What you have to do: Only the lines from the start of the data through the line containing "Locate the crushed" should be written out, exactly as they are, with both ends included and the pictures left out.

※ ※ ※

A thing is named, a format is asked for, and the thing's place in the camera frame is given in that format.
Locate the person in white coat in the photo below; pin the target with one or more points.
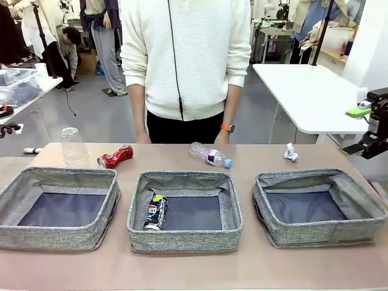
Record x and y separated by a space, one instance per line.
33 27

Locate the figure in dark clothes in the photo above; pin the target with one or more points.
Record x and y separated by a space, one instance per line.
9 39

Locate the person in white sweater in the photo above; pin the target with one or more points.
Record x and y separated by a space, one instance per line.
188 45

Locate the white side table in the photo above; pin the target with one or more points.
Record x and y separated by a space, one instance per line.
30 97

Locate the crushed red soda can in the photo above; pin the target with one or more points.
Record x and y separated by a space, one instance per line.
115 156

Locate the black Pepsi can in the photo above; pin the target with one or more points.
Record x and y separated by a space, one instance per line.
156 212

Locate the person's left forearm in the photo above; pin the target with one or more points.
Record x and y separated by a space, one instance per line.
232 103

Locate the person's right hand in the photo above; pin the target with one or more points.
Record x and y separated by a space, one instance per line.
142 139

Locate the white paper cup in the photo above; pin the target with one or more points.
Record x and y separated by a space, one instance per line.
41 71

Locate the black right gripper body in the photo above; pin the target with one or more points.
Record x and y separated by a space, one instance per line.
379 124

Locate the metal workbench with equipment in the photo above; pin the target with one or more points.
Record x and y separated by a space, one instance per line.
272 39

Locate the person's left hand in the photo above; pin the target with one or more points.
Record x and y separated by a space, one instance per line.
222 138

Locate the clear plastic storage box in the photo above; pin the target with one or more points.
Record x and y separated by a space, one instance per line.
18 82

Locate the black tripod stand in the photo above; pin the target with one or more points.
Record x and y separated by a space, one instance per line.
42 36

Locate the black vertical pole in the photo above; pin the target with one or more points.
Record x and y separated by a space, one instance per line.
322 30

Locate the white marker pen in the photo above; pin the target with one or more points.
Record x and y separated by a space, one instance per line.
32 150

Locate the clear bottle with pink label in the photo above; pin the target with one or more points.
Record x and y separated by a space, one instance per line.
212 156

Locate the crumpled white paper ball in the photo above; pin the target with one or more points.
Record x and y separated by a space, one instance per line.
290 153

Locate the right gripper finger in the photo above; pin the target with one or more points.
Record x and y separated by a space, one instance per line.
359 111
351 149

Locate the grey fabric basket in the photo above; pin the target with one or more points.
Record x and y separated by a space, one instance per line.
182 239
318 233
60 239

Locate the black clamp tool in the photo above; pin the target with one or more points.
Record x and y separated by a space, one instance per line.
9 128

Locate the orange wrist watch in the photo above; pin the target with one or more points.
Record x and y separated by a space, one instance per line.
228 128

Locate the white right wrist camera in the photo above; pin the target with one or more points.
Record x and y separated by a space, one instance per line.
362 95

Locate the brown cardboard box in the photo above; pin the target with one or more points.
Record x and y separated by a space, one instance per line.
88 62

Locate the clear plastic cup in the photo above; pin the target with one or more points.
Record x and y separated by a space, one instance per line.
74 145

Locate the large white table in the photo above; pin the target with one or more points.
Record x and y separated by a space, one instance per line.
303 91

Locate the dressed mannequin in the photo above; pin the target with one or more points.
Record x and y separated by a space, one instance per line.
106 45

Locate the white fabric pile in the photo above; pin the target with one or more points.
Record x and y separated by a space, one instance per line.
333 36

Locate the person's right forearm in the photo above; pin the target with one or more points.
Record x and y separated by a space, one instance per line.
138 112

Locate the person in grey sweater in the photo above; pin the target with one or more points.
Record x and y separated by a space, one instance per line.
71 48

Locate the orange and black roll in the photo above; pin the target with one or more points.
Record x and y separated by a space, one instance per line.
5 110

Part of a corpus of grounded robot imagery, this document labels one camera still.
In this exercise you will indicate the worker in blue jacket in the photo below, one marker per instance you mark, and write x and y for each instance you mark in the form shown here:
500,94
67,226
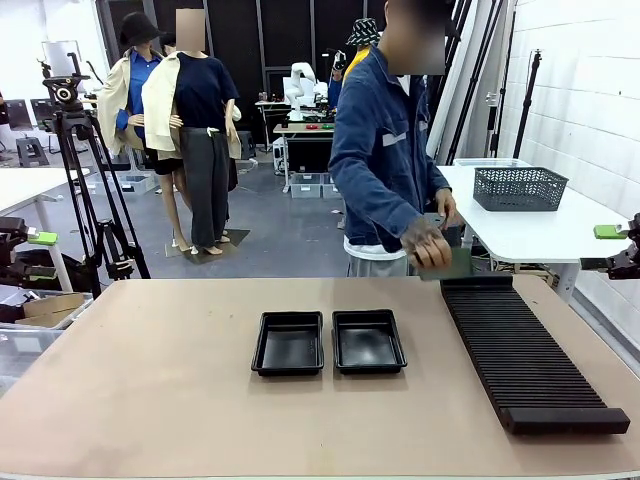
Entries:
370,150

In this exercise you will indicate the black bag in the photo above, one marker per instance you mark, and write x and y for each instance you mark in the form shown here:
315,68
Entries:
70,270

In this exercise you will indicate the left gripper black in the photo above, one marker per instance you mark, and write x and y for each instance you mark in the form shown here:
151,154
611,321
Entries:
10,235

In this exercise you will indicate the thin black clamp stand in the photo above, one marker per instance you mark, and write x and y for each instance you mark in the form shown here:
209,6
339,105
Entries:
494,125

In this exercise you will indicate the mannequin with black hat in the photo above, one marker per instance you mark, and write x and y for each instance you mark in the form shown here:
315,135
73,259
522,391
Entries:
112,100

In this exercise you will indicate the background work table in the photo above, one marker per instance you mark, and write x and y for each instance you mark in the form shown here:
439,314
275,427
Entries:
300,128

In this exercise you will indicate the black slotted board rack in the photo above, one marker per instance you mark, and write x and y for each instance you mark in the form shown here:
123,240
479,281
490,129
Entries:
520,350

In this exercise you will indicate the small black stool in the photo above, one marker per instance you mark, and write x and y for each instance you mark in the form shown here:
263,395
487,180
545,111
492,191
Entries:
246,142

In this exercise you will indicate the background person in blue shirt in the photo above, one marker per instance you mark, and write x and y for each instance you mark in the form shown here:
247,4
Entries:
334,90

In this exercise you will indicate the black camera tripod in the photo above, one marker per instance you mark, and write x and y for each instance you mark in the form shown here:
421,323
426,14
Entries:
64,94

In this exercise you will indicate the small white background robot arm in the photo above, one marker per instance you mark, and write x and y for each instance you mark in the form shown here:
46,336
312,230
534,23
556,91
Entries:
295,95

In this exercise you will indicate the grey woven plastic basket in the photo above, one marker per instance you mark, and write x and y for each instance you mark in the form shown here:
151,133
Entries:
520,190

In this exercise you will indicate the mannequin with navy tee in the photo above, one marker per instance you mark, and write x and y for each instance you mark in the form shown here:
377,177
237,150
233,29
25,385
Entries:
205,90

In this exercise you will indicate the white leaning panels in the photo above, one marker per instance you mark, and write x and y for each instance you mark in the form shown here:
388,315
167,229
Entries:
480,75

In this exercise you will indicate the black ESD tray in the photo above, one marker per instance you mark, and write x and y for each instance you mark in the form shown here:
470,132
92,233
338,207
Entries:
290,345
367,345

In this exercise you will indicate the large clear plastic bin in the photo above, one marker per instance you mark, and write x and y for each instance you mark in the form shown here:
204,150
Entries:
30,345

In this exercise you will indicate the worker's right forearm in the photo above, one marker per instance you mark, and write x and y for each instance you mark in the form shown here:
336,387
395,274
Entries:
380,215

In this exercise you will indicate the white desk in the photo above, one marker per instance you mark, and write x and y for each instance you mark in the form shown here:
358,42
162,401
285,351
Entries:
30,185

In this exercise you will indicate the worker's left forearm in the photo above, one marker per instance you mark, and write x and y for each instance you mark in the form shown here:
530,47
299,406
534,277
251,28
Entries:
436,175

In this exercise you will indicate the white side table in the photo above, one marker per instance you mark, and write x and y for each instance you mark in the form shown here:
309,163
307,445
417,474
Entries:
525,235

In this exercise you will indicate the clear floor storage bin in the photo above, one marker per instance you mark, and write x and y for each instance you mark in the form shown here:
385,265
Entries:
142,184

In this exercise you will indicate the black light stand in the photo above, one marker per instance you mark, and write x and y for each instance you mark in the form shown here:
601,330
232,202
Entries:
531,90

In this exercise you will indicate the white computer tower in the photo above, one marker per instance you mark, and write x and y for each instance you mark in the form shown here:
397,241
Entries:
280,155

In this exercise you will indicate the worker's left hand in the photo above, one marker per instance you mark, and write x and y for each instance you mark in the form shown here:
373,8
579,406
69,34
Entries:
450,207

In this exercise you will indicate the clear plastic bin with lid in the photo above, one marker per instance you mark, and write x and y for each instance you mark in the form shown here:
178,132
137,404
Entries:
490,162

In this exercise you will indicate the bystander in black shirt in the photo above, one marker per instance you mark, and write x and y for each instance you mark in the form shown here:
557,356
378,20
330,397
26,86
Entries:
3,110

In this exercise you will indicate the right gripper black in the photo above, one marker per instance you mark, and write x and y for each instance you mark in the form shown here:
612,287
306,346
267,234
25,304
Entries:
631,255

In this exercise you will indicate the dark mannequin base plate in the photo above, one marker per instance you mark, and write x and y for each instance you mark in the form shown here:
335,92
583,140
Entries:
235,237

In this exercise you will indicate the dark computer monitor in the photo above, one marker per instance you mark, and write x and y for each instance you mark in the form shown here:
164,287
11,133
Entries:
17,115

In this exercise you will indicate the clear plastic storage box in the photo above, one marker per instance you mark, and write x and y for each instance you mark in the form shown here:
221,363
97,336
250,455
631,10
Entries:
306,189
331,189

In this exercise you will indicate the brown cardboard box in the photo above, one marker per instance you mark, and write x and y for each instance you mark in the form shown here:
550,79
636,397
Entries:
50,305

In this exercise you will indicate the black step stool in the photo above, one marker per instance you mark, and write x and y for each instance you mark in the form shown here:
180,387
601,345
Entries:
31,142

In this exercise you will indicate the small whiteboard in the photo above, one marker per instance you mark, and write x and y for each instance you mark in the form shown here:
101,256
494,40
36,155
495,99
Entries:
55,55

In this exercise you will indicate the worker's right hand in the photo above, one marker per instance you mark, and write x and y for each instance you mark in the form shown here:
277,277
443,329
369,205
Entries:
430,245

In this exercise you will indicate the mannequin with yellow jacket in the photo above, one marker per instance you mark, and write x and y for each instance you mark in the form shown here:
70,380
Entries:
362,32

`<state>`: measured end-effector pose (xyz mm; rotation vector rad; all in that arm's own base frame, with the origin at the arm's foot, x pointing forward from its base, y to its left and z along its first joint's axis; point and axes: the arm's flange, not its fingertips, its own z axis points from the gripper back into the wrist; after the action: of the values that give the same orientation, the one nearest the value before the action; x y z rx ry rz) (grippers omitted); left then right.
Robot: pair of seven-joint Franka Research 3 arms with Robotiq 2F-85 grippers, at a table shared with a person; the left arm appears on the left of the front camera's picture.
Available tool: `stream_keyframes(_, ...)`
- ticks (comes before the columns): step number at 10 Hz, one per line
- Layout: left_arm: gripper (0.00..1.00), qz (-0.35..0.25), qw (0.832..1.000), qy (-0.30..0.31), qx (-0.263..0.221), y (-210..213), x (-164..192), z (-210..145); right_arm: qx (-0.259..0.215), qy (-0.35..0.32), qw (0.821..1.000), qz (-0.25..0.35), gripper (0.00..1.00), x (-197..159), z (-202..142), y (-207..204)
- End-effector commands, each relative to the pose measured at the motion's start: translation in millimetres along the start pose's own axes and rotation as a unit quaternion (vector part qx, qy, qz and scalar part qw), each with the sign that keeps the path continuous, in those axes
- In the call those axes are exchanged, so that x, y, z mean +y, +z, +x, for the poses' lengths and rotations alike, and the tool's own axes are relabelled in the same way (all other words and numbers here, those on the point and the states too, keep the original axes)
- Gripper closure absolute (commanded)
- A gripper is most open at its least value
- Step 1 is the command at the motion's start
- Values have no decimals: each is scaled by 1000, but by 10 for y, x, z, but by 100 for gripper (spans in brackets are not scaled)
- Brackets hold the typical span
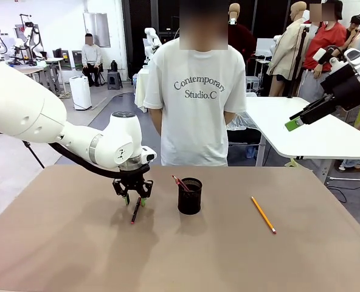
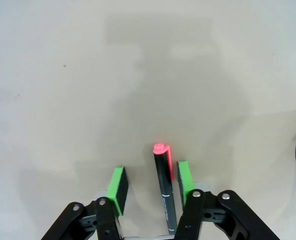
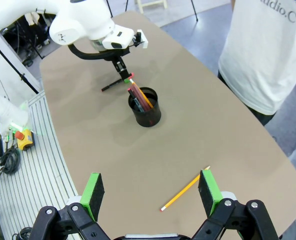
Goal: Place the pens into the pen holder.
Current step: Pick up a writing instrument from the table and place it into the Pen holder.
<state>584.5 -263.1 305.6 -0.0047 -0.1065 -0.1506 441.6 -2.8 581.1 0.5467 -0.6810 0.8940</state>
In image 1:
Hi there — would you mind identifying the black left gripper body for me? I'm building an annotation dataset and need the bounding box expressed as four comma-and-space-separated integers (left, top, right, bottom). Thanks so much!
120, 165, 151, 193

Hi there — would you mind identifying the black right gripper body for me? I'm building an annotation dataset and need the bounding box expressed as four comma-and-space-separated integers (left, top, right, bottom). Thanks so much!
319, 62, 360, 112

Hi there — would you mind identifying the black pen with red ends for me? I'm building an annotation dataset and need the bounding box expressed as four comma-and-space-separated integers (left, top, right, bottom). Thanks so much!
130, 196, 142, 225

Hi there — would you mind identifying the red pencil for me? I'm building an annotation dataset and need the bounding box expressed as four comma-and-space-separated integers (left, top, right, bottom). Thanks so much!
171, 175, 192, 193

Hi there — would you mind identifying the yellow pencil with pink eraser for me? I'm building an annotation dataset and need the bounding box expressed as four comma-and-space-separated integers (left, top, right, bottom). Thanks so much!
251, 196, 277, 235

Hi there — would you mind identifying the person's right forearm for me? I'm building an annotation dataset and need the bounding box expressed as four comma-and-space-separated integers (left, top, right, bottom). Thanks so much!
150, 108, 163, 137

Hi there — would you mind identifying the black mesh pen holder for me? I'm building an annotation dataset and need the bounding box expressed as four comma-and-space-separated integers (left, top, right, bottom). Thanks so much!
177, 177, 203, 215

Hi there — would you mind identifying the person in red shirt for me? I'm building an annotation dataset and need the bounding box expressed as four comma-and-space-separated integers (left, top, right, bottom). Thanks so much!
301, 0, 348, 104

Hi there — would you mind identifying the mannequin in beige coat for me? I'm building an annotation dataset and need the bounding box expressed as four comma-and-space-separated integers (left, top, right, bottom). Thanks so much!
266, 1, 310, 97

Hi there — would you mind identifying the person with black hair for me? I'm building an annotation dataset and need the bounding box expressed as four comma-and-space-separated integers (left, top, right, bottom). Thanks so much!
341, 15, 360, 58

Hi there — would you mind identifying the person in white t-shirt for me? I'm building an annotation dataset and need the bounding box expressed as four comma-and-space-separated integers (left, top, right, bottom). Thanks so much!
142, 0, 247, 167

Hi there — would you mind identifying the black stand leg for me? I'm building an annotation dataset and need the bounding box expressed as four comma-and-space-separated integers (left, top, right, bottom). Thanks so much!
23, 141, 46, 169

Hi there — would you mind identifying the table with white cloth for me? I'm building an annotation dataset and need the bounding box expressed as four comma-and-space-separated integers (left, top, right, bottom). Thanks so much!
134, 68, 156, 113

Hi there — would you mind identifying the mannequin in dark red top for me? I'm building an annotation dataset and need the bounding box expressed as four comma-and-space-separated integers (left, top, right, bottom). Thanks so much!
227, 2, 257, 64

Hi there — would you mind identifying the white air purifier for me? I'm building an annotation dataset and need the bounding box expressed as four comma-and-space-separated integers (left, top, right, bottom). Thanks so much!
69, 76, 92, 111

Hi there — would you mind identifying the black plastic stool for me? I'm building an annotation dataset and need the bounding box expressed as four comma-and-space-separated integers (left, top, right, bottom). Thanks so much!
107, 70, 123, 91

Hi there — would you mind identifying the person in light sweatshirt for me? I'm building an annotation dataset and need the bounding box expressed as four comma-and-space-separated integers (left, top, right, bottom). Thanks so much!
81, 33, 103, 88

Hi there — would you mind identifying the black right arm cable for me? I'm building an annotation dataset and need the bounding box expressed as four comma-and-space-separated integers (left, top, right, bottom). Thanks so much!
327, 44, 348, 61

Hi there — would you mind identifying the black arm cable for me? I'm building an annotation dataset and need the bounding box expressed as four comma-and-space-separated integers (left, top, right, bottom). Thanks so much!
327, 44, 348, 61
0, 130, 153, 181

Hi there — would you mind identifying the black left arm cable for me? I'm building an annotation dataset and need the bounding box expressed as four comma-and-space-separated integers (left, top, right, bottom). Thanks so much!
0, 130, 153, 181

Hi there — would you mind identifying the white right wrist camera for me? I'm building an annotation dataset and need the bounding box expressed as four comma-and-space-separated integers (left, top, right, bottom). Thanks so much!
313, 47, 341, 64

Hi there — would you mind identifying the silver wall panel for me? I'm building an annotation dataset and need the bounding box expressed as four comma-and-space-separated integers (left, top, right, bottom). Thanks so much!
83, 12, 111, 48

※ ※ ※

Written solution:
A thing is named, a format is asked for, and the thing's place in the camera frame is given in that format.
Locate the person in white coat in the photo below; pin the target with one or more points.
Record x and y separated by a space, one instance per line.
33 27

Locate the figure in dark clothes in the photo above; pin the target with one or more points.
Record x and y separated by a space, one instance per line.
9 39

Locate the person in white sweater in the photo above; pin the target with one or more points.
Record x and y separated by a space, one instance per line.
188 45

Locate the white side table in the photo above; pin the target with one or more points.
Record x and y separated by a space, one instance per line.
30 97

Locate the crushed red soda can in the photo above; pin the target with one or more points.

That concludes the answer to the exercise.